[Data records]
*-*-*
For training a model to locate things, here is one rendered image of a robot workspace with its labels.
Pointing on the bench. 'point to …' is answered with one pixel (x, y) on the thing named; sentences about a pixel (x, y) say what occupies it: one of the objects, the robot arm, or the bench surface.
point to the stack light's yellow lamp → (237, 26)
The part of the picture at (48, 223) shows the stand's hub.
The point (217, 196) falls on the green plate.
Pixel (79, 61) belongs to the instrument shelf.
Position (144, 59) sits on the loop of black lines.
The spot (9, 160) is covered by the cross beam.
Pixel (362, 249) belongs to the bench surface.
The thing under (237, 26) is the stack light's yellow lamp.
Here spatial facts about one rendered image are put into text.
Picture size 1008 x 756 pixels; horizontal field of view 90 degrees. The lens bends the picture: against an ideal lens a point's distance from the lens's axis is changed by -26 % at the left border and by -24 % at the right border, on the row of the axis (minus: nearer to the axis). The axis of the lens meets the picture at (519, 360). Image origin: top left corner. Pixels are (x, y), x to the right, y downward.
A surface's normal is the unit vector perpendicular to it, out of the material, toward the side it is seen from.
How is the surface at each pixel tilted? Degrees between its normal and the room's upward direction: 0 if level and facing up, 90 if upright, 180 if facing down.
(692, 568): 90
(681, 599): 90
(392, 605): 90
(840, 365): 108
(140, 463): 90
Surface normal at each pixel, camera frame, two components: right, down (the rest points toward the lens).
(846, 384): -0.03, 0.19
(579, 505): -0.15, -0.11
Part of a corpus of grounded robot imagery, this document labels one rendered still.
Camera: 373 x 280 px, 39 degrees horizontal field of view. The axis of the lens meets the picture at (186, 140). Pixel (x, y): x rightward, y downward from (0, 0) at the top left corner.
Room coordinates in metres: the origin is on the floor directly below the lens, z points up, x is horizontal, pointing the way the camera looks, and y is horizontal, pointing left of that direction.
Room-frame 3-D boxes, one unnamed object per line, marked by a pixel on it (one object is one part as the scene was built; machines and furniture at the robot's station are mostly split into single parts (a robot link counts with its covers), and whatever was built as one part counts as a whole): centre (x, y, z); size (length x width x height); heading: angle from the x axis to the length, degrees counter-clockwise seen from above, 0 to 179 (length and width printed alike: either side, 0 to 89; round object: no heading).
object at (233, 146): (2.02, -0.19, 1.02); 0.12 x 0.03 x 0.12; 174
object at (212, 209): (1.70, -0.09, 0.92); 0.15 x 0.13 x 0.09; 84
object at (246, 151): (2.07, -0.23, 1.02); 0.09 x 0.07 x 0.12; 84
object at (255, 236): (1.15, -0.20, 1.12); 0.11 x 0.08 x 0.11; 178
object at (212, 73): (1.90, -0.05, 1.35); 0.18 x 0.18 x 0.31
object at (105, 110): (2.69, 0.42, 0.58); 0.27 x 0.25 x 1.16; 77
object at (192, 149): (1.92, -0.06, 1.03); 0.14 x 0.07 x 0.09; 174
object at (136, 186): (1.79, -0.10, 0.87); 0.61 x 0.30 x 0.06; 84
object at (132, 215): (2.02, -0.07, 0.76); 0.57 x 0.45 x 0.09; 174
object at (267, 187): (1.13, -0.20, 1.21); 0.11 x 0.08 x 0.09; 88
*-*-*
Take the lines from the start of the records through the line holding "The part of", both included, and please print them exactly, with nothing else.

--- Answer to the exercise ---
For training a model to locate things, here is one rendered image of a robot workspace with its labels.
Pointing on the bench. 'point to …' is answered with one pixel (x, y) on the thing named; sentences about a pixel (x, y) say what occupies it: one of the objects, the robot arm, or the bench surface.
point to the stack light's yellow lamp → (237, 26)
The part of the picture at (48, 223) shows the stand's hub.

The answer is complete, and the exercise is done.